Could you reproduce the line where "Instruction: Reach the" occurs and all lines after it in the listing below, through the final one, without changing anything?
* * *
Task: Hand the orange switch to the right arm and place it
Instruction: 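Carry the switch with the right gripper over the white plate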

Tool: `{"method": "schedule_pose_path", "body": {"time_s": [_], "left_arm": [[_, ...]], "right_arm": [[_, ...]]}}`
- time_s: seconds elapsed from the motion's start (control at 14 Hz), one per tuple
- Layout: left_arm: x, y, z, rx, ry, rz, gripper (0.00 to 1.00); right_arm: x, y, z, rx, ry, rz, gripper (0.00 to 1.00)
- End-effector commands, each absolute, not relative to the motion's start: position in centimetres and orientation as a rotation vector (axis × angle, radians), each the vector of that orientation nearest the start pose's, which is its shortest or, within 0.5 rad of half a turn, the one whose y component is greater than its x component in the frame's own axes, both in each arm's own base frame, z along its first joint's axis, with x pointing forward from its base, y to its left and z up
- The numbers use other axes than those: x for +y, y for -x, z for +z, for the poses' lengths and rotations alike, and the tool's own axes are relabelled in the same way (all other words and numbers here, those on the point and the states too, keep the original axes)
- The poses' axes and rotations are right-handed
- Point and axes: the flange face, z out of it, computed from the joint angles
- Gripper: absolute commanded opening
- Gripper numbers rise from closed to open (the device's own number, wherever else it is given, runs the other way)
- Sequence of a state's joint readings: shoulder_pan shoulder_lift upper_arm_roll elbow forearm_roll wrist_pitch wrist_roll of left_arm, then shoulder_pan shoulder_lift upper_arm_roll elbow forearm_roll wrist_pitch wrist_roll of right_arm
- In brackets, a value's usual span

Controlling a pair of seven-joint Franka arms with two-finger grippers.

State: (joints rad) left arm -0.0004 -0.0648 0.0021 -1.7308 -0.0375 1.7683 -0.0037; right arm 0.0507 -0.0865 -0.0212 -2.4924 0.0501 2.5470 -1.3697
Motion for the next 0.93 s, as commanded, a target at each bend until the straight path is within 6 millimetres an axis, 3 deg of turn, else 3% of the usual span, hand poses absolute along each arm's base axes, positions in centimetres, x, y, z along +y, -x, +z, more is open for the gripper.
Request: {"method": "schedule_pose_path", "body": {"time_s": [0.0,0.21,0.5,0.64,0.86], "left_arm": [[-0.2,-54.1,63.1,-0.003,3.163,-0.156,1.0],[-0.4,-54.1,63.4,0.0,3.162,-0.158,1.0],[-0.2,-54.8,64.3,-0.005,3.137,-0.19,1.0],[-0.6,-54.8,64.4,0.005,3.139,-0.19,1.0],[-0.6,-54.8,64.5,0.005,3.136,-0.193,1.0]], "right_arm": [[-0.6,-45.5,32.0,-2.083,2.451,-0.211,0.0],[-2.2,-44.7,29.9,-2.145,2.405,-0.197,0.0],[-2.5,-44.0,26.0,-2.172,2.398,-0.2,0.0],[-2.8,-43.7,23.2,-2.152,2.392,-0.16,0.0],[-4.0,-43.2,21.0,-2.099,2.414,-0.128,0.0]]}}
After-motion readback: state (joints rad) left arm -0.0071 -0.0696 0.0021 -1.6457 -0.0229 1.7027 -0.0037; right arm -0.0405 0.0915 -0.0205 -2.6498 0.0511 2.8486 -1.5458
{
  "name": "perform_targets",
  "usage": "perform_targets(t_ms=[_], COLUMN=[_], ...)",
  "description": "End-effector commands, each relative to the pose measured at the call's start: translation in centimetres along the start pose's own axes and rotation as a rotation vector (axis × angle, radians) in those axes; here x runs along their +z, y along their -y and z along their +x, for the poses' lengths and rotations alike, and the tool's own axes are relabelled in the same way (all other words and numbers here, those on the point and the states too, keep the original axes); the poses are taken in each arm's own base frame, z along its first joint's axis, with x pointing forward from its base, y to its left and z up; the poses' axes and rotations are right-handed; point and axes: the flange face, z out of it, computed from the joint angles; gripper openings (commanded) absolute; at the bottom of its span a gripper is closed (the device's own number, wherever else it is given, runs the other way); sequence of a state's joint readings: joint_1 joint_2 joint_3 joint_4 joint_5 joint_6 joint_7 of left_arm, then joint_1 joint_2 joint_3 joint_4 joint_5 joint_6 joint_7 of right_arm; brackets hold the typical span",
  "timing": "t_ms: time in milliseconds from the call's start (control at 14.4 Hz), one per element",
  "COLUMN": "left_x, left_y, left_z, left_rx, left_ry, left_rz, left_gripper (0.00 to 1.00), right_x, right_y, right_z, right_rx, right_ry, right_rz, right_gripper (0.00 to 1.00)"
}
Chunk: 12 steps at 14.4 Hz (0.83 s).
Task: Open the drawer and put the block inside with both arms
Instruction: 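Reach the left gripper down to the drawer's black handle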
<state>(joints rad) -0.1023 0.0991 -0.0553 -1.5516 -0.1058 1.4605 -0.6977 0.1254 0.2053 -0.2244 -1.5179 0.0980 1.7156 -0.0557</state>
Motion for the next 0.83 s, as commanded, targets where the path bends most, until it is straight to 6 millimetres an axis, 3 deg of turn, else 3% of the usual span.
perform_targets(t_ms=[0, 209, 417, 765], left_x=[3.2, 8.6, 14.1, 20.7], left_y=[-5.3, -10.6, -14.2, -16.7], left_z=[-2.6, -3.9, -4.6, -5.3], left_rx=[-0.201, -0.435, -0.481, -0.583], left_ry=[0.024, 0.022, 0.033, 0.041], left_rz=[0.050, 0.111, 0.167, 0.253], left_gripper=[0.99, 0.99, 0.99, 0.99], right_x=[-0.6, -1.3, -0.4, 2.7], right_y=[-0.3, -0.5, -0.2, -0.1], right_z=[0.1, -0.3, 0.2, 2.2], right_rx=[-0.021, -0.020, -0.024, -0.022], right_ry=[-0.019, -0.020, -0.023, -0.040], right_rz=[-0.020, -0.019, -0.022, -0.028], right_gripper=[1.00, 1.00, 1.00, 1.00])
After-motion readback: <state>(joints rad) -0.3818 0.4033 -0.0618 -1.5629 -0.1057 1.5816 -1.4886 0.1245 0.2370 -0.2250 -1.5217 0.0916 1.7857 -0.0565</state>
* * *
• [The completed task]:
Instruction: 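Reach the left gripper down to the drawer's black handle
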<state>(joints rad) -0.1023 0.0991 -0.0553 -1.5516 -0.1058 1.4605 -0.6977 0.1254 0.2053 -0.2244 -1.5179 0.0980 1.7156 -0.0557</state>
Motion for the next 0.83 s, as commanded, targets where the path bends most, until it is straight to 6 millimetres an axis, 3 deg of turn, else 3% of the usual span.
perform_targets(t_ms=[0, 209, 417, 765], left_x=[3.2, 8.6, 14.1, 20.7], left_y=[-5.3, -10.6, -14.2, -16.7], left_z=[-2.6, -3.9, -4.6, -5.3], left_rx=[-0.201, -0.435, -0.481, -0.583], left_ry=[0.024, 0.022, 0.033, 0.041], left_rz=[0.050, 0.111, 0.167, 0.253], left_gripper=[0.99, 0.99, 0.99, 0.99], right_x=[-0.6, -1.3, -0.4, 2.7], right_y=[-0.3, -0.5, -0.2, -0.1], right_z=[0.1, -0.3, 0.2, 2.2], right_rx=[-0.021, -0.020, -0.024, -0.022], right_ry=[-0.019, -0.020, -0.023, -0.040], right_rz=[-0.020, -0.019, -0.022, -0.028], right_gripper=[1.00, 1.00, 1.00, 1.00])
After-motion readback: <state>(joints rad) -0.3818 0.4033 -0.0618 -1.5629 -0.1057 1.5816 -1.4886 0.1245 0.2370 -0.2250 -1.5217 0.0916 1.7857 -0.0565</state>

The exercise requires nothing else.